Atrial Fibrillation Clinical Trial
Official title:
A Prospective Randomized Multicentre Efficacy Study on Defining the Optimal Cryoballoon Duration Therapy for Treatment of Atrial Fibrillation: The 1-2-3 Study
Cryoballoon based therapy is an established therapy for the treatment of (paroxysmal) atrial fibrillation. However, with the rapid evolution in cryoablation technique and its increased effectiveness, the risk of complications increases. Therefore it is of utmost importance to define the optimal duration of cryoballoon ablation time.The objective of the study is to assess the optimal ablation duration using the second generation cryoballoon for isolation of pulmonary veins in the treatment of atrial fibrillation.

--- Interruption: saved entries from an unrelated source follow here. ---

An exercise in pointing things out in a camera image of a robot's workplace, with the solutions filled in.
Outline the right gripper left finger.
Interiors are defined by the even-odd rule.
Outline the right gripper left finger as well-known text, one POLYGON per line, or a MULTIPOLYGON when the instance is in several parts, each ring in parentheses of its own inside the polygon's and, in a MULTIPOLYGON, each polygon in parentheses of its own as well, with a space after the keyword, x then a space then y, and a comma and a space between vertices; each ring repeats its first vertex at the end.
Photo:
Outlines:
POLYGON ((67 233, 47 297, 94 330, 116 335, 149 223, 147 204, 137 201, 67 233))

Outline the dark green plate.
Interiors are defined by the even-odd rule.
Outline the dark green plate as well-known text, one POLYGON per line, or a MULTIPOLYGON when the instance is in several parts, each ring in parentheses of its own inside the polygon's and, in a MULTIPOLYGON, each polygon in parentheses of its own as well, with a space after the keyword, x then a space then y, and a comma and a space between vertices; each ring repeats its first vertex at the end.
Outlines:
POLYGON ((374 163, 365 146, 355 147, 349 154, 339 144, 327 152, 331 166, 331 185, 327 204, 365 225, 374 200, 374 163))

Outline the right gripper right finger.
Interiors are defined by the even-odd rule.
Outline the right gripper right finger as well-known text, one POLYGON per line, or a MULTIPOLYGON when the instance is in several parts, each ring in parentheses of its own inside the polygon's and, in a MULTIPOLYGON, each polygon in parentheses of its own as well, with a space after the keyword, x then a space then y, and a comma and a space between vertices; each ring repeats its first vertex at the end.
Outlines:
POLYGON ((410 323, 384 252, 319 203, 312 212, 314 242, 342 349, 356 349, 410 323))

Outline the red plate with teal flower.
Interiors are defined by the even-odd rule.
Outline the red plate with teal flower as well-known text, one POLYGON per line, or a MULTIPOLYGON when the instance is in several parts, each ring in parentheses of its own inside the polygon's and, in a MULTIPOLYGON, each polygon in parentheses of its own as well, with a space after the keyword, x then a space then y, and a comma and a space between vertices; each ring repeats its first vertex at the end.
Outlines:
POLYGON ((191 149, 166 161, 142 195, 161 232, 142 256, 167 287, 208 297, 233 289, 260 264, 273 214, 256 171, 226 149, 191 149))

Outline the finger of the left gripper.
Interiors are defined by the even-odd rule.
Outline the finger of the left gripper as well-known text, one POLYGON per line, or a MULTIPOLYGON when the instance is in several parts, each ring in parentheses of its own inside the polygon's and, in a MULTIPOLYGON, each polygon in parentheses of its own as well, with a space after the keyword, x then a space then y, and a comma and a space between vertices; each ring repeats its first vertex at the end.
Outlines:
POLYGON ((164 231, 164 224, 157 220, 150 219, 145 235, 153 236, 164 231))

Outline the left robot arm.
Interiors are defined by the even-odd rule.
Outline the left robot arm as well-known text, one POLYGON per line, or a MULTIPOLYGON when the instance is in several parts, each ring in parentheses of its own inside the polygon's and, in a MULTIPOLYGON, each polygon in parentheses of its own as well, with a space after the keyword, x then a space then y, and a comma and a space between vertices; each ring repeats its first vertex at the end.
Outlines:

Rationale Cryoballoon based therapy is an established therapy for the treatment of
(paroxysmal) atrial fibrillation. However, with the rapid evolution in cryoablation technique
and its increased effectiveness, the risk of complications increases. Therefore it is of
utmost importance to define the optimal duration of cryoballoon ablation time.
Objective To assess the optimal ablation duration using the second generation cryoballoon for
isolation of pulmonary veins in the treatment of atrial fibrillation.
Study design The study is designed as a prospective multicentre randomized efficacy study.
Study population Patients 18-70 years of age with paroxysmal atrial fibrillation eligible for
pulmonary vein isolation according to current international guidelines.
Intervention Patients will be randomized to 2 cycles of 1, 2 or 3 minutes of cryoballoon
ablation after reaching the temperature "plateau phase".
Main study parameters/endpoints Acute success of pulmonary vein isolation.
Nature and extent of the burden and risks associated with participation, benefit and group
relatedness:
No additional risk is present as the procedure is common clinical practice, current
cryoballoon application time is 3 minutes Shorter application times are not expected to add
to the risk.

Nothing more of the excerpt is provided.